In the programming I do, this kind of low-level detail hardly ever matters. When I do multi-threading, I only use it in the most simple, stereotypical ways possible, and I use locking very diligently; so far I have run into threading-related problems very, very rarely.
But it is very interesting, nevertheless, to get an idea of what is going on under the hood. And given that the subject matter is pretty dry and complex, this article is very well written so someone like me can roughly understand what is going on.
This low-level of detail is extremely important to anyone working with atomic variables which can come up in higher-performance code/optimizing, especially since ARM gives you fine-grained knobs for working with atomics than you have on X86 (better performance if you can exploit it, which you usually can). That being said, most people do overestimate the need for atomics in practice.
There are situations where it is essential to understand things like memory models etc. Personally, I have not run into a problem that called for atomics. I got by using "conventional" stuff like Mutexes, thread-safe queues (or channels in Go), and the occasional barrier (or WaitGroup, in Go).
(I know, goroutines are not the same as threads, but one can easily run into the same problems. So it's best in my experience to treat them like threads when it comes to shared mutable state.)
Sure. I expect it comes up infrequently in Go. It comes up a bit more in c++ or Rust because the tooling allows it and people some times over-engineer solutions (still on the rarer side).

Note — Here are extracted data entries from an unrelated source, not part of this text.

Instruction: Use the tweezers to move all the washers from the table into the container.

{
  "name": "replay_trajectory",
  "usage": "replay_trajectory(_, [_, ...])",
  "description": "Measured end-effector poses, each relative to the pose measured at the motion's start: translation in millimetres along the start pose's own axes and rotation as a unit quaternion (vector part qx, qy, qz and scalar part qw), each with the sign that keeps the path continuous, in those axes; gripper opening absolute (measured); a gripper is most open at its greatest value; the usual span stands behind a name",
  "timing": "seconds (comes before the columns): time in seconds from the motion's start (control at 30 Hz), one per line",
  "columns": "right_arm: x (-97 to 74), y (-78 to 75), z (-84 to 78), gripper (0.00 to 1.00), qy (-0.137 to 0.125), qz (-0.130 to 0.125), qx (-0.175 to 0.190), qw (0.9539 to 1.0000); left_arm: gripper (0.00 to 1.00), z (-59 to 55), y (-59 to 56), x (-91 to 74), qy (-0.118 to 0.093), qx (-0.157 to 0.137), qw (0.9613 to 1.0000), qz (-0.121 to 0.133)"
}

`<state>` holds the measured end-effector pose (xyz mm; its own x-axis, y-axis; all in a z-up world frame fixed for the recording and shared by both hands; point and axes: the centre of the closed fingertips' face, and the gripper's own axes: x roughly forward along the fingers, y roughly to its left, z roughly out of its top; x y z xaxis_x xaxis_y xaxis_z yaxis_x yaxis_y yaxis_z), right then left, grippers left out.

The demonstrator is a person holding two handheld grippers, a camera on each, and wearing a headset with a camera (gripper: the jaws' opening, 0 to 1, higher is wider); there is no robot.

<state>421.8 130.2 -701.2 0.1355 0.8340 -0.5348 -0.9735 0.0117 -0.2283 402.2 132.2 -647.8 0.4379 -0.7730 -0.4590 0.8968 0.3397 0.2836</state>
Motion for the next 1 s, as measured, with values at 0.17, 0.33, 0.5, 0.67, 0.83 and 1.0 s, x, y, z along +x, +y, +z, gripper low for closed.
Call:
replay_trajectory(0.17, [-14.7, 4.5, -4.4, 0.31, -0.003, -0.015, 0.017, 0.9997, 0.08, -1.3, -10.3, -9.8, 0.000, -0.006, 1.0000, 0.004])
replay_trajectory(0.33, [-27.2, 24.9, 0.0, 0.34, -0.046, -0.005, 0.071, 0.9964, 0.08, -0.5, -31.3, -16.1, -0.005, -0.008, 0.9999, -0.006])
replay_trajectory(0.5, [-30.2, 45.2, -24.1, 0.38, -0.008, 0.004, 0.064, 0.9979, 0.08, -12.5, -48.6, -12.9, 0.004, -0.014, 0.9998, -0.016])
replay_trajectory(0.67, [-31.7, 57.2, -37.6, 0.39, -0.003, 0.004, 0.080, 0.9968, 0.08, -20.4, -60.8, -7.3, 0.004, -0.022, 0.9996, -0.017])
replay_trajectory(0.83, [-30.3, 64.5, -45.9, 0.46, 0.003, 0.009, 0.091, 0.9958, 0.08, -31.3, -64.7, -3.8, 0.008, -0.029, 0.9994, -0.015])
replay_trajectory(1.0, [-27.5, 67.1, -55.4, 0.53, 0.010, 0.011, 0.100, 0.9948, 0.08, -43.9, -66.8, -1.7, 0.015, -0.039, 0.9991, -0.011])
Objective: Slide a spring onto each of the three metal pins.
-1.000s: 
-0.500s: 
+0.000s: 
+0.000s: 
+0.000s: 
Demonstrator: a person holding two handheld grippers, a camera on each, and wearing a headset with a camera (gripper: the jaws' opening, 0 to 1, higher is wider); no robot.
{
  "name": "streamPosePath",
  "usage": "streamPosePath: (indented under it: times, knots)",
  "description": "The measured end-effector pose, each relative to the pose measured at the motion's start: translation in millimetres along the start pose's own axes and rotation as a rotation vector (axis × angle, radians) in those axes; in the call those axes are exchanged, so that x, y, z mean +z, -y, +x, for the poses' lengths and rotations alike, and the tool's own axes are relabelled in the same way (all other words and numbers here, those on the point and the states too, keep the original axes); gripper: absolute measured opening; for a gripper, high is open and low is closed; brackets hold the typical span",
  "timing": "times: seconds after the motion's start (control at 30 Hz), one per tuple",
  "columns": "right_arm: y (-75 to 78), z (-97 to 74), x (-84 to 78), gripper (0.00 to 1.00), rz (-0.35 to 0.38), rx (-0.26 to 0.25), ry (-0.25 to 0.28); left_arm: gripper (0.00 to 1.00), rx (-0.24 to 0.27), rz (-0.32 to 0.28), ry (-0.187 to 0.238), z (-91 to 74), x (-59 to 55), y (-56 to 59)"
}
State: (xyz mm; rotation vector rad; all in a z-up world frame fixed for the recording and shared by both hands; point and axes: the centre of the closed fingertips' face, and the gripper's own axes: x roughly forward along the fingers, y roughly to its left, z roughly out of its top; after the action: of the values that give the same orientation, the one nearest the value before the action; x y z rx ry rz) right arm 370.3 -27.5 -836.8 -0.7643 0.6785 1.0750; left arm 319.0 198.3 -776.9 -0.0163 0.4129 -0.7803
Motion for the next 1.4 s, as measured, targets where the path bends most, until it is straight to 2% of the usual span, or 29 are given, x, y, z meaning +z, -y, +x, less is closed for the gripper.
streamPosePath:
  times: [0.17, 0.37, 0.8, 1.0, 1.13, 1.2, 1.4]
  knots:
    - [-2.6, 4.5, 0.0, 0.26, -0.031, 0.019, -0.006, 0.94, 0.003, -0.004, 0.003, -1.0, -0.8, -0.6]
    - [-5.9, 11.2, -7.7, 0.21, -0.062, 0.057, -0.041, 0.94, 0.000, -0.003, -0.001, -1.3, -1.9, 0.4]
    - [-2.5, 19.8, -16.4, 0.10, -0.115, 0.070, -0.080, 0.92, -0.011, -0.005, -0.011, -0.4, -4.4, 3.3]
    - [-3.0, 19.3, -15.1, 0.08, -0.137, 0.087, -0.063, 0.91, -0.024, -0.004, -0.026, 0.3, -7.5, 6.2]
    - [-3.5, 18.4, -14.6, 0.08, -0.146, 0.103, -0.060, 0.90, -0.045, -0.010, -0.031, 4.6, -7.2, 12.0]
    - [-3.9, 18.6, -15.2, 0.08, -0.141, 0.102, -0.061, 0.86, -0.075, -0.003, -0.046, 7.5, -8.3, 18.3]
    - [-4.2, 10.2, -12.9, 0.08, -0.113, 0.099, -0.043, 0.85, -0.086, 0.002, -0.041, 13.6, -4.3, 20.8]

That being said, at the end of the day all the synchronization primitives you use end up using atomics to actually be implemented. They’re the most fundamental concept everything else is built off of.
This is such a fantastic article. When I was doing my undergraduate thesis on lock-free and wait-free data structures, it was so difficult to find resources that explained these things in a straightforward way (or indeed in any way at all). I look forward to the future instalments!
No, it's a model, it just looks that way to code running on the cores. (E.g. because it is working off a core-local cache that's not immediately synced to all other caches)
It does not. The "partitioning" is only a mental model.
This logical partitioning is caused by the physical hardware load and store "queues" [1](and possibly the reorder buffer) which are distinct from the normal coherent caches, and most importantly, are not coherent, causing the illusion of dynamic memory partitioning.
Note that the caches themselves do not lead to visible partitioning. On most architectures, even those with very relaxed MM, normal caches are always coherent.
While the queue are indeed some sort of memory, I believe (but I'm not an hardware designer) that are implemented differently from static (like cache) and dynamic RAM. Possibly they are just a bunch of microarchitectural hardware register.
[1] the term queue is a misnomer because on relaxed MM architectures they are not FIFO.
Does ARM do cache snooping? That used to be how they kept coherency but I don't recall what the more modern techniques were to maintain coherency across CPUs in a NUMA architecture(IIRC snooping doesn't scale well, but maybe they still do a variant).